Prefatory Remarks. Please take them for what you find as worthy in them.
1 - Good food is work. Period. You cannot stint, shortcut or cheat.
2 - Master sauce must be returned to a boil every few days. More frequently in summer than winter. Refrigeration will allow a day or two more of avoiding the work of re-heating, but the object of this sauce is to be using it up and replenishing it with more soy, gin (see Notes, below) and spices. The brine becomes more sophisticated with each addition of more flavors. Legend has it that there are pots of lu shui going back in families for generations.
3 - there is an -almost a debate at eGullet about Mastersauce. One poster suggests leaving the fat on top to prevent oxidation, while the sauce is refrigerated, I find this to be contrary to the thousand or so years that the Chinese have used this recipe. The URL to the discussion is:
Much like Chile con Carne, every family has it's own version of this sauce. Northern Chinese use some ingredients that are not used in Southern China. And vice versa. If you cook more duck than pork, you might like to use more tangerine than licorice. If you cook more fish than meat, you might like more licorice. The variations are nearly infinite.
Here is the recipe I used, based on Yan-Kit's Classic Chinese Cookbook.
“12 whole star anise
1/2 oz. cinnamon
1 pod black cardamom
|Fruits of Visit to Chinatown|
3 tbs fennel seeds
4 tbs Sichuan Prickly Ash pericarp (peppercorns)
1/5 oz licorice
1 oz dried ginger root
2 ozs fresh ginger, unpeeled, bruised
5 pints water (100 ozs)
2 to 3 large pieces tangerine peel
2 tbs. salt
16 ozs thick soy sauce (this is sweetened soy sauce AKA Kecap Manis)
2 ozs. thin soy sauce (also called light soy or superior)
5 ozs. sugar
6 ozs. Shaoshing Wine
2 tbs. mei-kuei-lu "wine" or gin (rose wine at 98 proof!)
This is the basis of lu shui.
Put the all in a triple layer cheesecloth pouch. Add water to a stock pot, add the pouch, fresh ginger and tangerine peel. Bring to a boil, reduce heat and simmer 15 minutes. This will make a ‘tea’. Add the soy sauces, salt, sugar, wine and rose ‘gin’. Simmer and stir to dissolve the sugar. Simmer 30 minutes total cooking time.” The author goes on to say that this sauce must be returned to a simmer every 10 days, between refrigeration. The author, writing and being published in England, give 5 pints of water as 100 ozs. That is English measure, 20 ozs. per fluid pint of liquid. In the U.S., use 3 quarts and 4 ozs.
I got lucky and found a cotton bag for 99 pennies. It is reusable.
|12 x 16 CM|
Question: What is the purpose or use for Mastersauce?
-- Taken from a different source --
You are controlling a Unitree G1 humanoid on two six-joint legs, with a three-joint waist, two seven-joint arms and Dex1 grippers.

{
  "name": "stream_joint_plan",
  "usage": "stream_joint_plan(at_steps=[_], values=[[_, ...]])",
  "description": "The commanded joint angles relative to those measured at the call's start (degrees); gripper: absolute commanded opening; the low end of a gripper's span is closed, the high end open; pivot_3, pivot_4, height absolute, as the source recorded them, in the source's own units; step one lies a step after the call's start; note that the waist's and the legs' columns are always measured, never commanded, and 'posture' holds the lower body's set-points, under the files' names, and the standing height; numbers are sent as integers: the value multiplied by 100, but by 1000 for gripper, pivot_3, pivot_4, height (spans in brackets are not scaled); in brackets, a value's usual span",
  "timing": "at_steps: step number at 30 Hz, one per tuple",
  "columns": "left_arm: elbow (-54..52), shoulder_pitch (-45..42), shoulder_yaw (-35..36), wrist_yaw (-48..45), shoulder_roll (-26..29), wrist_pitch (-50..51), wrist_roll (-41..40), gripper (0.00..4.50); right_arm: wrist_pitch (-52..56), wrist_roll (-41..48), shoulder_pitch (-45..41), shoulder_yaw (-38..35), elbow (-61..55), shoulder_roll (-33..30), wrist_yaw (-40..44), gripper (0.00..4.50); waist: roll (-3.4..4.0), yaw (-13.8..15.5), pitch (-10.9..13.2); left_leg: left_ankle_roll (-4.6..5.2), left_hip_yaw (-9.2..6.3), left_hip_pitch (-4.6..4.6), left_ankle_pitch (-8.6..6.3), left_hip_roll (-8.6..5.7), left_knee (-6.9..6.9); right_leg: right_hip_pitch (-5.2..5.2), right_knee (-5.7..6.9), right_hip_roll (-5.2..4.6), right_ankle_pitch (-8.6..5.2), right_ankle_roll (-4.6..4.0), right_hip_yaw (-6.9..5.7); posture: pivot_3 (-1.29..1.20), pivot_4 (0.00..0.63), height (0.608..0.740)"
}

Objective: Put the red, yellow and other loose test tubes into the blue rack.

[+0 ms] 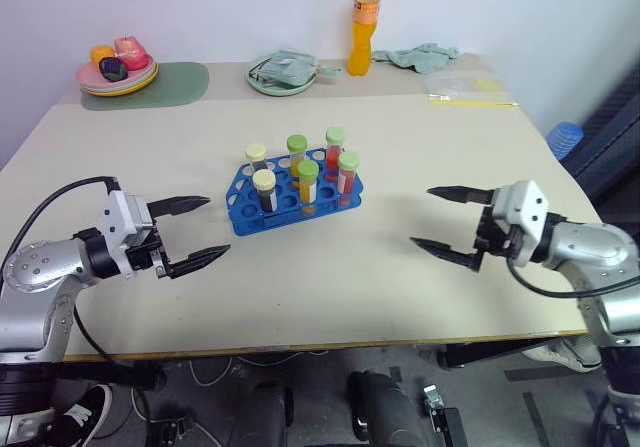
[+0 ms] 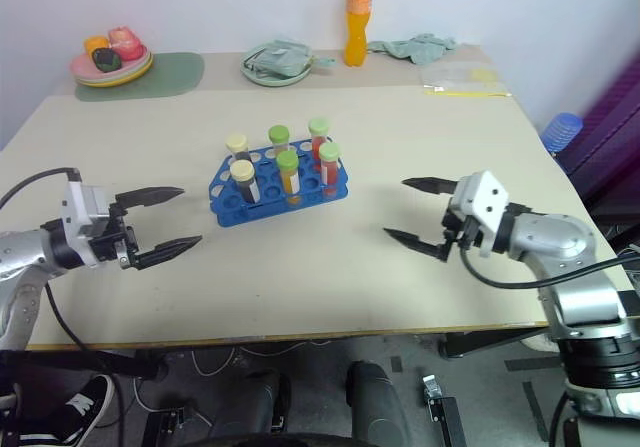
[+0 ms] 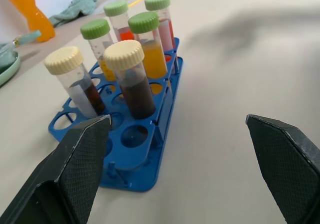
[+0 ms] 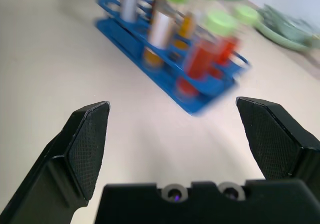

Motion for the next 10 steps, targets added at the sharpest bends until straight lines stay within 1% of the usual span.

Answer: To make delicatessen meats.
Per the instruction to parboil the viand, add the meat to a pot of simmering Mastersauce and finish cooking in it. Allow the food to cool in the stock. It may then be served cold, or used as an ingredient in another dish, hot or cold.
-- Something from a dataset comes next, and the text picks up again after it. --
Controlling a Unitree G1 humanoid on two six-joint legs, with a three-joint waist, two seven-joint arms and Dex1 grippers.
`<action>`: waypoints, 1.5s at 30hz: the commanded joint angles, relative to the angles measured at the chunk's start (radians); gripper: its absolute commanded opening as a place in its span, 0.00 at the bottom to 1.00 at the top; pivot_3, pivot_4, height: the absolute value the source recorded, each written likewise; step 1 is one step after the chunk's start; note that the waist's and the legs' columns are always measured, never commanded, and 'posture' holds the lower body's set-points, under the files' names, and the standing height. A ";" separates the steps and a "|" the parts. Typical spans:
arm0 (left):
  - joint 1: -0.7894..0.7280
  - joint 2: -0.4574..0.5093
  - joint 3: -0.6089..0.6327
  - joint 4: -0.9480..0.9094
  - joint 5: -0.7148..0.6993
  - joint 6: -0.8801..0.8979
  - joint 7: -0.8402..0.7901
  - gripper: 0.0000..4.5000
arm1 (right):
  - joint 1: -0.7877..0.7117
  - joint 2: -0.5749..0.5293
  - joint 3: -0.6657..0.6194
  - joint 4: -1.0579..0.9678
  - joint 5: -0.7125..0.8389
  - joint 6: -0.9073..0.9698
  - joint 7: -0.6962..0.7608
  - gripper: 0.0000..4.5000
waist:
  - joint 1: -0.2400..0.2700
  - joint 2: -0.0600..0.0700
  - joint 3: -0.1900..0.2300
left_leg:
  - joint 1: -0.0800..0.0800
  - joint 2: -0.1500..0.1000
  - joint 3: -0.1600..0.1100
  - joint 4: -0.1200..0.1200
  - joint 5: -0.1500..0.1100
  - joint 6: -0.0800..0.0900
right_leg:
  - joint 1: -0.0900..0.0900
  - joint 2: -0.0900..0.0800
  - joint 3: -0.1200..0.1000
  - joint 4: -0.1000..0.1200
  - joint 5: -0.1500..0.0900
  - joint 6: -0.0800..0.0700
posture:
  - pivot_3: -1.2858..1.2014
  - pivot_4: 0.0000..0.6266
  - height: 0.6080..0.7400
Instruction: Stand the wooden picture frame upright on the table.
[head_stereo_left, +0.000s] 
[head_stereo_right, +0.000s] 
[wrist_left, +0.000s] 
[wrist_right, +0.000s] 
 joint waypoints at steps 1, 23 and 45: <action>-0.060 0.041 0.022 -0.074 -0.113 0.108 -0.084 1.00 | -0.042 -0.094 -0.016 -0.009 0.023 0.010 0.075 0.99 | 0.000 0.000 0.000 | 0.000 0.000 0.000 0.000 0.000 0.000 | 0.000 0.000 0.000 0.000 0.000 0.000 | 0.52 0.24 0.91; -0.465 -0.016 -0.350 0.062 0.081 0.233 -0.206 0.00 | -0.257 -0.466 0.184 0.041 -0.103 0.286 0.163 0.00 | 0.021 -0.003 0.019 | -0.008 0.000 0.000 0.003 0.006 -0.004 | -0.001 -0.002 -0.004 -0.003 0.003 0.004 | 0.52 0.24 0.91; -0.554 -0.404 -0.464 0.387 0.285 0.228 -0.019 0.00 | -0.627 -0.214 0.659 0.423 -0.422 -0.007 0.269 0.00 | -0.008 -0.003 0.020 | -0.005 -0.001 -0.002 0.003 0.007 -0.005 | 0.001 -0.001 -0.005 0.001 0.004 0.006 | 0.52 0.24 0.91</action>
I cannot give a better recipe than can be found at:
This is Chinese "gin". It is rose scented. Quite powerful, but not as powerful as Mao Toi. Not as expensive, either.
Usually written in English as lu shui with no accents, you may also see it as lo shu and lu shu and other variant spellings. Google will bring all or almost all variant spellings in the search results using lu shui.
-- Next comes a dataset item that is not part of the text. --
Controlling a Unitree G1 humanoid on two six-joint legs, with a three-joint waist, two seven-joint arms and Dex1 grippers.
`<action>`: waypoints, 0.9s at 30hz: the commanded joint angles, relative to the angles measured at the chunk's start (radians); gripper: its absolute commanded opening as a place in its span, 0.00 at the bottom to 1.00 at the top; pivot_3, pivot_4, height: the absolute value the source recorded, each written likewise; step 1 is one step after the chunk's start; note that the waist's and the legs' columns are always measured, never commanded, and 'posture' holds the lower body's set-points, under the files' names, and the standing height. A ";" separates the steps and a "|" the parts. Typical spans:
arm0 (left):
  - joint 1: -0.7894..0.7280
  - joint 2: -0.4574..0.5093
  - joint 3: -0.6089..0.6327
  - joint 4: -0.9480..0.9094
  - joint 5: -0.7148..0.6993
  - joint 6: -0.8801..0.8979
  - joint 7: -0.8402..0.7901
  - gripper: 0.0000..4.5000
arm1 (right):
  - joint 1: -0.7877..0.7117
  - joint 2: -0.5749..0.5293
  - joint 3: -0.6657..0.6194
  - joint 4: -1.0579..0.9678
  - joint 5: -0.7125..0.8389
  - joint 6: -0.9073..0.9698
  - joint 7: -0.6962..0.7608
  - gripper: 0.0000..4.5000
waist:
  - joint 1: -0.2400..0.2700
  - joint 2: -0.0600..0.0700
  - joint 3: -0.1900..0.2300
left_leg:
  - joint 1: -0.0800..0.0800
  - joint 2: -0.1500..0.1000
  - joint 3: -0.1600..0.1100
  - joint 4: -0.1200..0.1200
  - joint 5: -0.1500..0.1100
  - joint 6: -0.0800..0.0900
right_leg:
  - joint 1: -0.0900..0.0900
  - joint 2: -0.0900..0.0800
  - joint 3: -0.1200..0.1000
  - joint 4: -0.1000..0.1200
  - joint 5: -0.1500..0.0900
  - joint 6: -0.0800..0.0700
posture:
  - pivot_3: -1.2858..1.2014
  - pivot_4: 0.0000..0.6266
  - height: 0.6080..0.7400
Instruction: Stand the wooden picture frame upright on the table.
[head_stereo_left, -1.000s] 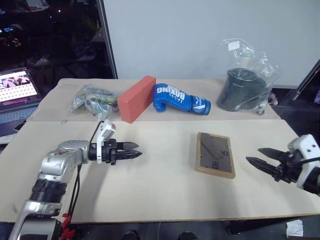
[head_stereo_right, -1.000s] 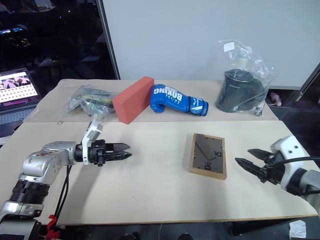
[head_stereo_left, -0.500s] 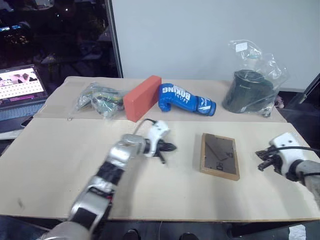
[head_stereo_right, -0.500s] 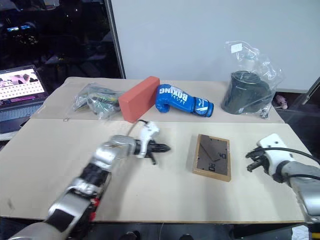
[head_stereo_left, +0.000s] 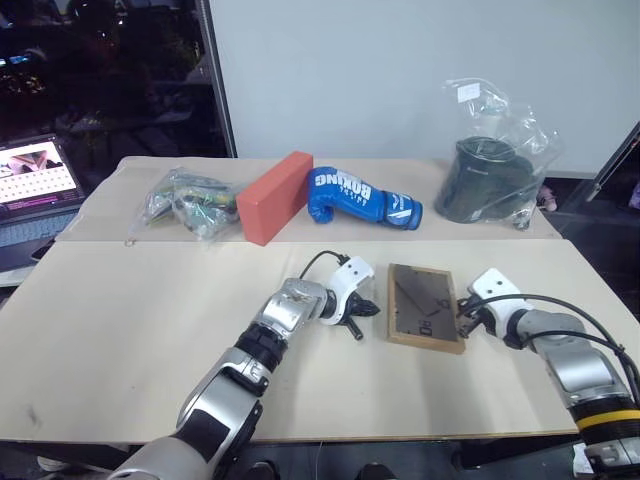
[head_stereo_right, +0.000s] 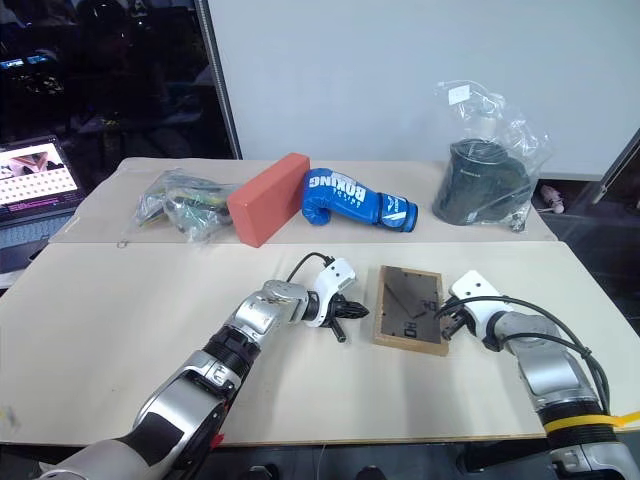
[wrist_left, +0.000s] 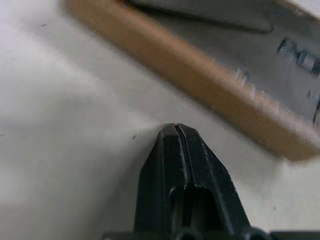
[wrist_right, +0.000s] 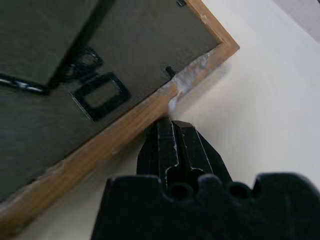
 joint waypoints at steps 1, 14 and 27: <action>0.043 0.048 -0.019 -0.055 0.013 0.045 -0.049 0.00 | -0.008 0.047 0.051 -0.062 0.002 0.000 0.043 0.00 | -0.003 0.000 0.000 | 0.000 0.000 0.000 0.000 0.000 0.000 | 0.000 0.000 0.000 0.000 0.000 0.000 | 0.52 0.24 0.91; 0.336 0.467 -0.028 -0.290 0.010 0.155 -0.239 0.00 | 0.081 0.236 0.215 -0.381 0.005 0.202 0.037 0.00 | -0.072 -0.008 -0.009 | 0.026 0.006 0.000 -0.011 0.000 0.000 | 0.016 0.004 0.000 0.004 -0.004 -0.009 | 0.52 0.24 0.91; 0.541 0.653 0.041 -0.555 -0.107 0.335 -0.258 0.00 | -0.012 0.281 0.270 -0.298 -0.033 0.169 0.070 0.00 | -0.082 -0.004 -0.025 | 0.042 0.026 0.002 -0.019 -0.008 -0.006 | 0.023 0.019 -0.005 0.004 -0.012 -0.026 | 0.52 0.24 0.91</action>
The recipe given makes enough for 2 batches. One for beef and duck - strong flavored. Another batch for pork, chicken, tofu and eggs. Ideally, the batch of 100 ounces could be divided into 3 parts. One for meats, one for poultry and another for seafood. The cooking instructions are that the sauce in the pot must be surround but not cover the ingredient being simmered. That means a small pot to ingredient size ratio.